- [Task statement]: Copy out exactly the lines below that run from the one holding "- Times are" to the one holding "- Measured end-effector", keeping both of those lines and no others.
+++++
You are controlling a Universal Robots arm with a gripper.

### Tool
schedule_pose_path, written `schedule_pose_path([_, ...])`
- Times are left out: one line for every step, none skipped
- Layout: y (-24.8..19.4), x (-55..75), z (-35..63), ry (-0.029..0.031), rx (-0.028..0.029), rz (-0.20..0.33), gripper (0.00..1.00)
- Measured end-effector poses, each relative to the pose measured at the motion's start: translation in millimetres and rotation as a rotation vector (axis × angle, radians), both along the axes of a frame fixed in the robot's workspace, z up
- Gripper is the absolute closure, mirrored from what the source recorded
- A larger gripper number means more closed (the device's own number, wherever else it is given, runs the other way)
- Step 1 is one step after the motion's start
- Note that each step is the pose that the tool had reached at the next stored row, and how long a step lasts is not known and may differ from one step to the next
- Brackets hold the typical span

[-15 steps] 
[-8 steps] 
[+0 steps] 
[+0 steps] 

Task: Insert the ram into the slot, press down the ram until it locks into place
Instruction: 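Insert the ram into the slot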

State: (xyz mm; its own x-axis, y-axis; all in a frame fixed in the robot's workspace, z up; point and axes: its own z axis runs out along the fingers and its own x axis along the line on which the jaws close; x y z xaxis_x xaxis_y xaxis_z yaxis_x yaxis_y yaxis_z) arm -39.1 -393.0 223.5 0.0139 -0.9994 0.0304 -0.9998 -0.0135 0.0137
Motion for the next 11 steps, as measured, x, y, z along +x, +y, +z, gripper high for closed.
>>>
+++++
- [Reply]:
- Times are left out: one line for every step, none skipped
- Layout: y (-24.8..19.4), x (-55..75), z (-35..63), ry (-0.029..0.031), rx (-0.028..0.029), rz (-0.20..0.33), gripper (0.00..1.00)
- Measured end-effector poses, each relative to the pose measured at the motion's start: translation in millimetres and rotation as a rotation vector (axis × angle, radians), both along the axes of a frame fixed in the robot's workspace, z up

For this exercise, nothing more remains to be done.